**GOAL OF THE EXERCISE**
Would you please write out only the lines running from the top of the listing through the one holding "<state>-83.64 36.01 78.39", exactly, with both ends kept and pictures left out?
━━ AVAILABLE DATA ━━
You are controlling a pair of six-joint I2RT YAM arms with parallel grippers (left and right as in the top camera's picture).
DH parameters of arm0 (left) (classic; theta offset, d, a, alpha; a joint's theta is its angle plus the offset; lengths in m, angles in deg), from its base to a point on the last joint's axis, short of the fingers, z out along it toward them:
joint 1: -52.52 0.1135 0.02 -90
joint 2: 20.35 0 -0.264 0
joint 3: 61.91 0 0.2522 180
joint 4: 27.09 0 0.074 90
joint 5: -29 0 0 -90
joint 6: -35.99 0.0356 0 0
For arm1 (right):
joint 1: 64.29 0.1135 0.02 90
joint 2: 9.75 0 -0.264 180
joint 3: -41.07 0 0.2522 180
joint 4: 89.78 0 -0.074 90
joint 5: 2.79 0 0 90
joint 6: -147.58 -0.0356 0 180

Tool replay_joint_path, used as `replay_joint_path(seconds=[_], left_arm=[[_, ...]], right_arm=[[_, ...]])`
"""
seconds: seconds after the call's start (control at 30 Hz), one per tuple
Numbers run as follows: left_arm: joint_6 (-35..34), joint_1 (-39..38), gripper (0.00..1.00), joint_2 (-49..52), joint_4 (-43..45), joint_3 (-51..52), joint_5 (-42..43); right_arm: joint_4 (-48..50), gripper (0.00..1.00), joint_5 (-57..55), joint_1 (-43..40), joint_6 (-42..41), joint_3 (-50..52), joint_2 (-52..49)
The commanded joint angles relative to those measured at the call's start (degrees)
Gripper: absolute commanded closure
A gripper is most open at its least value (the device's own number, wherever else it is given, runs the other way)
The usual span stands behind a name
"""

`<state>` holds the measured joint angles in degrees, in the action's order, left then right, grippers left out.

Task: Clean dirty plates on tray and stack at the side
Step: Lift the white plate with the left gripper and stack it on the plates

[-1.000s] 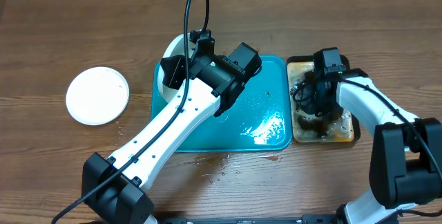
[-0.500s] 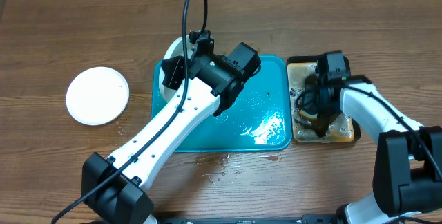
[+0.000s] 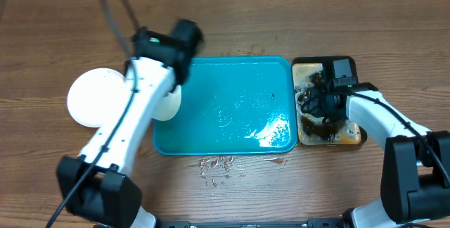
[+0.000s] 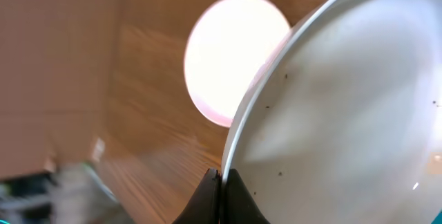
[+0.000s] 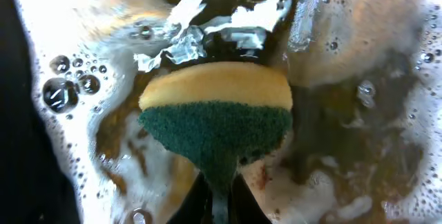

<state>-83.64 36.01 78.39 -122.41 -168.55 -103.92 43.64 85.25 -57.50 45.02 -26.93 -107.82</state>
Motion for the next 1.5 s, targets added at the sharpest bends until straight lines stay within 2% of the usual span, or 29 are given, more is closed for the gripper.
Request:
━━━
**RESPONSE BELOW**
You are controlling a pair of six-joint I2RT YAM arms with parallel grippers (left and right as in the top camera's picture).
DH parameters of arm0 (left) (classic; theta offset, d, a, alpha; a joint's theta is its angle plus the offset; lengths in m, angles in deg), from its base to a point on the last joint's axis, short of the fingers, z out along it toward them:
joint 1: -52.52 0.1135 0.02 -90
joint 2: 20.35 0 -0.264 0
joint 3: 61.91 0 0.2522 180
joint 4: 27.09 0 0.074 90
joint 5: -29 0 0 -90
joint 6: -35.99 0.0356 0 0
For arm1 (right):
joint 1: 64.29 0.1135 0.02 90
joint 2: 9.75 0 -0.264 180
joint 3: -41.07 0 0.2522 180
joint 4: 89.78 0 -0.074 90
joint 5: 2.79 0 0 90
joint 6: -147.58 -0.0356 0 180

Tool replay_joint_path, used as `replay_joint_path(seconds=[_], left_arm=[[_, ...]], right_arm=[[_, ...]])`
"""
seconds: seconds after the call's start (control at 30 Hz), one per tuple
Numbers run as follows: left_arm: joint_6 (-35..34), joint_1 (-39..38), gripper (0.00..1.00), joint_2 (-49..52), joint_4 (-43..45), joint_3 (-51..52), joint_5 (-42..43); right_arm: joint_4 (-48..50), gripper (0.00..1.00), joint_5 (-57..55), joint_1 (-43..40), joint_6 (-42..41), joint_3 (-50..52), joint_2 (-52..49)
The commanded joint angles relative to those measured at the call's start (degrees)
Gripper: absolute commanded closure
A gripper is most open at its least value (the device's own number, wherever else it is given, runs the other way)
The usual span stands behind a name
"""

`<state>` holds the measured joint angles in degrees, in the action's order, left then right, grippers left out.

Task: Clean dirty plates on tray and stack at the side
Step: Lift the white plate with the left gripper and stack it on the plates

[-1.000s] 
[-0.500s] 
[+0.000s] 
[+0.000s] 
[+0.000s] 

<state>-83.64 36.01 78.39 -122.41 -168.55 -103.92 43.64 85.25 -57.50 45.02 -26.93 -107.82</state>

The complete output has now been given.